Mallika: What we are seeing is where there is a tremendous amount of content, we are seeing a significant amount of traction. What comes to mind when you think about that? Government, public sector, education, and on the flip side, healthcare, retail, and manufacturing. You do not think about a budgetary constraint when you think about these sectors, but translation needs are very real and nobody’s budget is increasing, so we see both sides. They are all looking at Translation Hub for somewhat similar reasons where they do not have a huge budget, but they have a lot of content to translate and need it translated yesterday and they cannot wait for two plus weeks. Or they do not want to pick and choose which content to translate because it takes XX dollars to translate one page or so on and so forth.
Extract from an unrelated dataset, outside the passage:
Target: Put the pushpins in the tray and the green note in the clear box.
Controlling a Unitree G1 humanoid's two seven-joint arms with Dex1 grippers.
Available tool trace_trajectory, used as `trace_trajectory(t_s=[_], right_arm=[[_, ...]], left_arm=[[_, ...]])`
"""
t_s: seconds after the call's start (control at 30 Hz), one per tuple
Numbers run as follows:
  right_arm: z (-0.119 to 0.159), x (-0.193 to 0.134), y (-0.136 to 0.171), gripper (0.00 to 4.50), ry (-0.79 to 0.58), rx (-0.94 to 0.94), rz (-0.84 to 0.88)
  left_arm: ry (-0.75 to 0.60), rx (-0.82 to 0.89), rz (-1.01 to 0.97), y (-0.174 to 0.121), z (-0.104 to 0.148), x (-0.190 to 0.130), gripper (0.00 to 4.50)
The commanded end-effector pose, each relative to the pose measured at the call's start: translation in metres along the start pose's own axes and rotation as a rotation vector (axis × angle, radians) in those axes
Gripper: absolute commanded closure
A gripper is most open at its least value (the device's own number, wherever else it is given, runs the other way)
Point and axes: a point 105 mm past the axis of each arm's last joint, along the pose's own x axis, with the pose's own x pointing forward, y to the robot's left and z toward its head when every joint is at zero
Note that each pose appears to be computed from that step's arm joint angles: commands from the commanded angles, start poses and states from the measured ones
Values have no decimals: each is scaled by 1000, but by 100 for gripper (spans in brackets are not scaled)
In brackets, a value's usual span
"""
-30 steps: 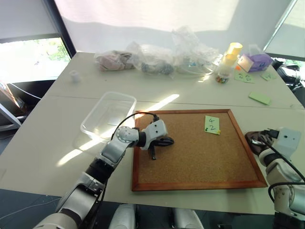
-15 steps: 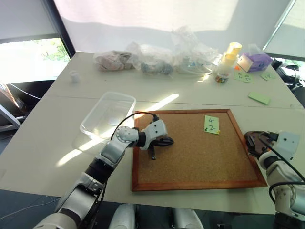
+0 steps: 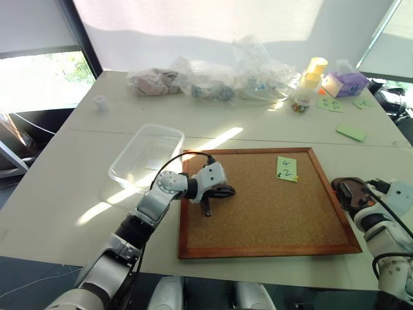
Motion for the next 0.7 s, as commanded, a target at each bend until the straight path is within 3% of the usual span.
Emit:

Florian: You already gave us a preview of the features when you talked about the additional connectivity to these third-party systems, but what else can we expect from the hub in 2023?
Mallika: Some of the things that we are looking at are more content types. I told you what document formats we support today. We want to keep expanding that and we are looking at additional formats. Expect more document formats to be supported. We are also looking at additional fine-grain control within translation memory. We are looking at making AutoML even more accessible to our users. This is again very research heavy and this may not be available in 2023, but we are continuously trying to make it so that our domain-specific translation models are easier and easier for users to build. That is something that we will be working on over the course of 2023 because that has a huge impact right out of the box on the quality of translation. These are some of the top things that I can share. There are a lot of little things that we will continue adding. A lot of them are around user experience, intuitive user journeys, and so on and so forth. We will add more kinds of roles for users. It is a fine balance because we do not want to make it complex. It is so easy to make something complex.
Florian: Those systems can get very complex. You do not want to rebuild that again.
Mallika: Correct, we do not want to go in that direction. Those systems exist for a reason. Our goal is to keep it simple and lean for the users who want that simplicity. It is going to be a balancing act but we are going to try to introduce as many features as we can while keeping it simple. We will not compromise on the simplicity and ease of use of the Translation Hub.